A “culture of callousness” saw emergency service workers take and share pictures of Kobe Bryant’s body, a court has been told.
Photographs were taken of the basketball star – and other victims of a helicopter crash – by Los Angeles County deputies and firefighters, a lawyer for Bryant’s widow told a jury on Wednesday.
The 41-year-old Lakers icon was killed in the smash alongside his 13-year-old daughter Gianna and seven others two years ago.
Vanessa Bryant’s lawyer, Luis Li, told jurors in his opening statement in her invasion of privacy trial against the county the mobile phone pictures shot at the scene by a deputy and fire captain were “visual gossip” viewed “for a laugh” and had no official purpose.
“They were shared by deputies playing video games,” Mr Li said.
“They were shared repeatedly with people who had absolutely no reason to receive them.”
A lawyer for the county defended the photographs as an essential tool for emergency service workers seeking to share information when they thought they might still save lives at the chaotic, dangerous and hard-to-reach crash scene in the Calabasas hills west of LA.
“Site photography is essential,” Jennifer Mira Hashmall said.
Mrs Bryant cried frequently during her lawyer’s presentation.
She was still wiping tears from her eyes minutes afterward during a break.
Mr Li told jurors that learning a month after the crash about the photos’ circulation not from the county but the Los Angeles Times compounded her still-raw suffering.
“January 26 2020 was the worst day of Vanessa Bryant’s life. The county made it much worse,” Mr Li said.
“They poured salt in an open wound and rubbed it in.”
Mr Li played jurors CCTV footage of an off-duty sheriff’s deputy drinking at a bar and showing the photos to the barman, who shakes his head in dismay.
The lawyer then showed an image of the men laughing together later.
Mr Li described firefighters looking at the phone photos two weeks later at an awards banquet, and showed the jury an animated chart documenting their spread to nearly 30 people.
Mr Li said the county failed to conduct a thorough investigation to make sure every copy of the photo was accounted for, and because of the fear that they will someday surface, and her surviving children may see them online, Mrs Bryant “will be haunted by what they did forever”.
During the defence’s opening statement, Ms Hashmall told jurors the fact the pictures have not appeared in more than two years shows leaders in the sheriff’s and fire services did their jobs.
“They’re not online. They’re not in the media. They’ve never even been seen by the plaintiffs themselves,” she said.
“That is not an accident. That is a function of how diligent they were.”

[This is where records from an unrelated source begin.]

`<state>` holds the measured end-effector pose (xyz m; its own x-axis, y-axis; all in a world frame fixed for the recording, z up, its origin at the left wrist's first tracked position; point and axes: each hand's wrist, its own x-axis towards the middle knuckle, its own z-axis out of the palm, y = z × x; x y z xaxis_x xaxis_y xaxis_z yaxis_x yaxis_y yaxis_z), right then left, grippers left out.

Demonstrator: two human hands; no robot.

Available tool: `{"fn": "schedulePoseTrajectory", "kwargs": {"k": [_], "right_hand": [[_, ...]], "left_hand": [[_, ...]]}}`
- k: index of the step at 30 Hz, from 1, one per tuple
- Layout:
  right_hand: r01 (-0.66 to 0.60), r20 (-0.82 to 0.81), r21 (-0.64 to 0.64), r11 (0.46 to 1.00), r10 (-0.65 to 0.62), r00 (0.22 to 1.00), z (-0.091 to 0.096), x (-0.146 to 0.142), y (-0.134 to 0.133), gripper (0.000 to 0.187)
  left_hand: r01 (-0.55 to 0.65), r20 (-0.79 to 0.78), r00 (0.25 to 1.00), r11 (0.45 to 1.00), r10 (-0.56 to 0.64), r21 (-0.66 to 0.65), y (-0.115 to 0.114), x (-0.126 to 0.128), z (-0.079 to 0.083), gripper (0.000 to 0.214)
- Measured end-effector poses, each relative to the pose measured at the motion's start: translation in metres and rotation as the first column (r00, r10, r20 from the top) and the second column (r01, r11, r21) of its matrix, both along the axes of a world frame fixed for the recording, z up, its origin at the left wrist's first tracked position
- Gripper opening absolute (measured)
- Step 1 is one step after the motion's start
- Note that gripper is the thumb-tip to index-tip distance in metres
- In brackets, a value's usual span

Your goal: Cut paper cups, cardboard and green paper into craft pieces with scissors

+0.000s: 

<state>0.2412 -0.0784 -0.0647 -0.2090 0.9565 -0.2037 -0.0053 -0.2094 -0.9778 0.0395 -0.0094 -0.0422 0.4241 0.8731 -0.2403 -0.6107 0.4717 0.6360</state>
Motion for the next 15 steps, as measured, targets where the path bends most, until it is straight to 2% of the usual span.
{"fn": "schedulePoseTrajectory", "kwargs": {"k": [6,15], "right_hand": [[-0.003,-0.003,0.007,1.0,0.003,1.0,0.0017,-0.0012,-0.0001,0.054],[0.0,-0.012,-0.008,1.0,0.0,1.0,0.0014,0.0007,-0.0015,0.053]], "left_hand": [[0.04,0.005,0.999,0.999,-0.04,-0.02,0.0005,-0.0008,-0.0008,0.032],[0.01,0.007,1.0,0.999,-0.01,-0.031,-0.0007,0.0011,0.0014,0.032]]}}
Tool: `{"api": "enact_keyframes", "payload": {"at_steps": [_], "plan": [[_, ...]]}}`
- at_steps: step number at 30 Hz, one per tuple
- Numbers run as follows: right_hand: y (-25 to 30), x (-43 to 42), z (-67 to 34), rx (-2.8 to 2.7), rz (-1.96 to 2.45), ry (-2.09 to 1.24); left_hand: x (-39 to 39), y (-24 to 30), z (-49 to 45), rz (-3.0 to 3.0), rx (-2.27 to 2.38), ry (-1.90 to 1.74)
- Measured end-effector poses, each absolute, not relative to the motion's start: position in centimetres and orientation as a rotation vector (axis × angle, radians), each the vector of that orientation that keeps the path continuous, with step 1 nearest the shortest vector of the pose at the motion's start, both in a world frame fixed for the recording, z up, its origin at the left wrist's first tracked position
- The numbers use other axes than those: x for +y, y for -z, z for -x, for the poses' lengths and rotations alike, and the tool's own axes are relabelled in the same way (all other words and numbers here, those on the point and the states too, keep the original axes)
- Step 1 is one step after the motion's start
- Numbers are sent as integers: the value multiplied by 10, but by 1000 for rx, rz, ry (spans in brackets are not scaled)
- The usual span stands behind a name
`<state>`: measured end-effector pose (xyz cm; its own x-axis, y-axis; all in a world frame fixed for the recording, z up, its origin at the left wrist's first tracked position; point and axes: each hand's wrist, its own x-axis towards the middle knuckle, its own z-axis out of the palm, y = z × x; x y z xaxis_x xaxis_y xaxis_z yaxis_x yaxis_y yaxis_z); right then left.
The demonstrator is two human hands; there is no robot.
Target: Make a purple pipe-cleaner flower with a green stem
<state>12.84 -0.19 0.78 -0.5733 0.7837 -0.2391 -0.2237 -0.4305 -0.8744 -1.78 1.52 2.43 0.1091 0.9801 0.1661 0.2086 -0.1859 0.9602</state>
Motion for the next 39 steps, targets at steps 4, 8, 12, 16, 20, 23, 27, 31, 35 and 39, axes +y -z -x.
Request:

Sheriff Alex Villanueva and department officials immediately brought in all those involved and ordered them to delete the pictures, rather than conduct a long official investigation that might harm the families further, she said.
“He picked what he viewed as the only option — decisive action,” Ms Hashmall said.
“He felt like every second mattered.”
Ms Hashmall told the jury the reason Mr Li even had the video of the barman to show, which she suggested was deceptively edited to show the men laughing together, was because the sheriff’s department got it the same day they received a complaint from another punter who witnessed the sharing.
She said the deputy was struggling emotionally from the difficulty of dealing with the crash scene, and that the barman was a longtime friend in whom he was confiding.
“He pulled out his phone, and that should not have happened,” she said.
“In a lapse, in a moment of weakness, he showed those photos, and he has regretted it every day of his life.”
The defence lawyer urged jurors to look past the grief of those who brought the lawsuit and focus on the matter before them.
“There is no doubt these families have suffered,” she said.
“It’s unspeakable. But this case is not about the loss from the crash. It’s about the pictures.”
Chris Chester, whose wife, Sara, and daughter Payton were also killed in the crash, is also a plaintiff in the lawsuit, which seeks unspecified millions.
The county already agreed to pay 2.5 million dollars (£2.05 million) to settle a similar case brought by two families whose relatives died in the crash on January 26 2020.
Mrs Bryant and Mr Chester declined to settle.
Kobe Bryant, Gianna, and other parents and players were flying to a girls’ basketball tournament when their chartered helicopter crashed in the fog.
Safety officials later blamed pilot error.